De notre correspondant à Kampala
Le moment et les lieux ont été minutieusement choisis. Une bombe a explosé durant la première mi-temps de la finale de la Coupe du monde dans le restaurant « Ethiopian village » qui retransmettait l’évènement et faisait salle comble. Une seconde a éclaté quelques minutes plus tard dans le club de Rugby de Kampala où un écran géant avait été installé pour cette occasion. Le fait qu’il y ait eu plus de morts que de blessés témoigne de la violence des déflagrations.
Deux suspects arrêtés
« Nous connaissons les groupes terroristes de la région. Ce sont les Forces alliées démocratiques et L’armée de résistance du Seigneur… Mais ceux que nous suspectons le plus se sont les shebabs. Ils ont averti qu’ils feraient cela », souligne le porte-parole de la police ougandaise, Kale Kayihura, qui s’est déplacé sur les lieux des attentats au milieu de la nuit. Et pour l'instant, deux suspects ont été arrêtés dans le cadre de ces attaques.

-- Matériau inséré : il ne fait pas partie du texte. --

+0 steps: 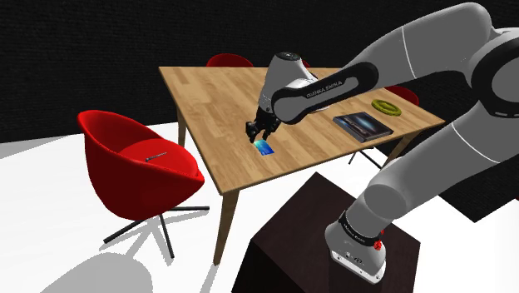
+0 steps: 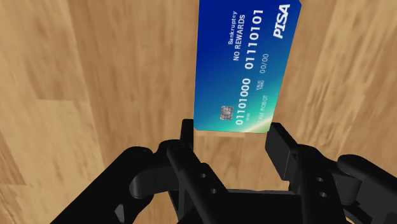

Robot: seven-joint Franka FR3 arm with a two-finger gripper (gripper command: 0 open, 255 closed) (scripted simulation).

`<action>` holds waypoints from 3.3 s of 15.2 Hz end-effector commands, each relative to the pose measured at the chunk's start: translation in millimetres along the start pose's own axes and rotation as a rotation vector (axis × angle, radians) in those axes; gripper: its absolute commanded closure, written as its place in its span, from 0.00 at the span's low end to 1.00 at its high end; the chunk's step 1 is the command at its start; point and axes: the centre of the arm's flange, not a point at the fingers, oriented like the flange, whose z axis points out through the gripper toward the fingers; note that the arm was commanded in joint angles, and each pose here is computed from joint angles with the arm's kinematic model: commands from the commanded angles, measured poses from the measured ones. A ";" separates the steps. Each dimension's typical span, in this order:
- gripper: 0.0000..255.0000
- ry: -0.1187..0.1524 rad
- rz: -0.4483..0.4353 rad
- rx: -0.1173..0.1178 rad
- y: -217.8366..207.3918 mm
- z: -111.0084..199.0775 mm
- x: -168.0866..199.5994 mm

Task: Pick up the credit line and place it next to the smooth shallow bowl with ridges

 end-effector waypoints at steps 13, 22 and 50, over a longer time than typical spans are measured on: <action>1.00 -0.001 0.000 0.000 1.7 -73.7 10.5; 1.00 -0.001 0.000 0.000 27.9 -96.6 44.7; 1.00 -0.001 0.000 0.000 188.6 -18.5 229.8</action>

Ce n’est pas le premier attentat terroriste qui frappe Kampala. Déjà, en 1998, des bombes avaient explosé dans la capitale ougandaise. Mais elles étaient de caractère artisanal et ont fait peu de victimes. Ces attentats « amateurs » avaient été attribués aux Forces alliées démocratiques, un groupe rebelle financé en partie à l’époque par le régime islamiste de Khartoum. L’armée congolaise mène depuis plusieurs semaines une opération militaire pour déloger ces anciens rebelles dont un groupuscule persiste dans les montagnes Ruwenzori qui s’élèvent à plus de 5 000 mètres à la frontière de la République démocratique du Congo et de l’Ouganda.
La possibilité d’attentats suicide
Mais les attentats de dimanche sont d’une toute autre ampleur. La police ougandaise dit avoir trouvé le corps décapité d’un individu d’origine somalienne à proximité du point d’impact de l’une des explosions. Elle évoque la possibilité d’attentats suicide. Mais l’intensité des explosions fait penser à des charges beaucoup plus lourdes.
L’Ouganda de Yoweri Museveni qui a pris le pouvoir par les armes en 1986 offre le flanc à de telles attaques. A la tête d’une armée considérée comme étant l’une des plus puissantes de la région, il a soutenu l’attaque du Rwanda par le Front patriotique rwandais en 1990 puis il a armé et entrainé les rebelles de la SPLA au Sud-Soudan avant de se lancer au côté du Rwanda dans la conquête de l’ex-Zaïre en 1998.
Des menaces prises très au sérieux par Kampala
A l’invitation des Etats-Unis, il dirige depuis sa création en 2007 la Force de maintien de la paix de l’Union africaine en Somalie (AMISOM), composée d’environ 5 000 militaires ougandais et burundais formés en partie par l’Union européenne, afin de maintenir en place le fragile et impuissant gouvernement de transition à Mogadiscio, cantonné autour de l’aéroport international. L’année dernière, les milices somaliennes shebabs qui tiennent le reste de la capitale somalienne avaient menacé l’Ouganda d’y « étendre la guerre », s’il ne se retirait pas de l’AMISOM.
Des menaces prises très au sérieux par Kampala qui avait depuis multiplié la présence de ses forces de sécurité dans les lieux publics et établit un maillage serré de la large communauté somalienne présente dans la capitale ougandaise. Cette communauté se sent aujourd’hui menacée et a demandé la protection des forces de l’ordre pour éviter de se faire lyncher par la population.
Malgré la forte tension qui règne à Kampala, l’Ouganda a maintenu la tenue du prochain sommet de l’Union africaine auquel 66 chefs d’Etats ont été invités et a déclaré aujourd’hui, à travers son ministre des Affaires étrangères, qu’il ne quitterait pas la Somalie.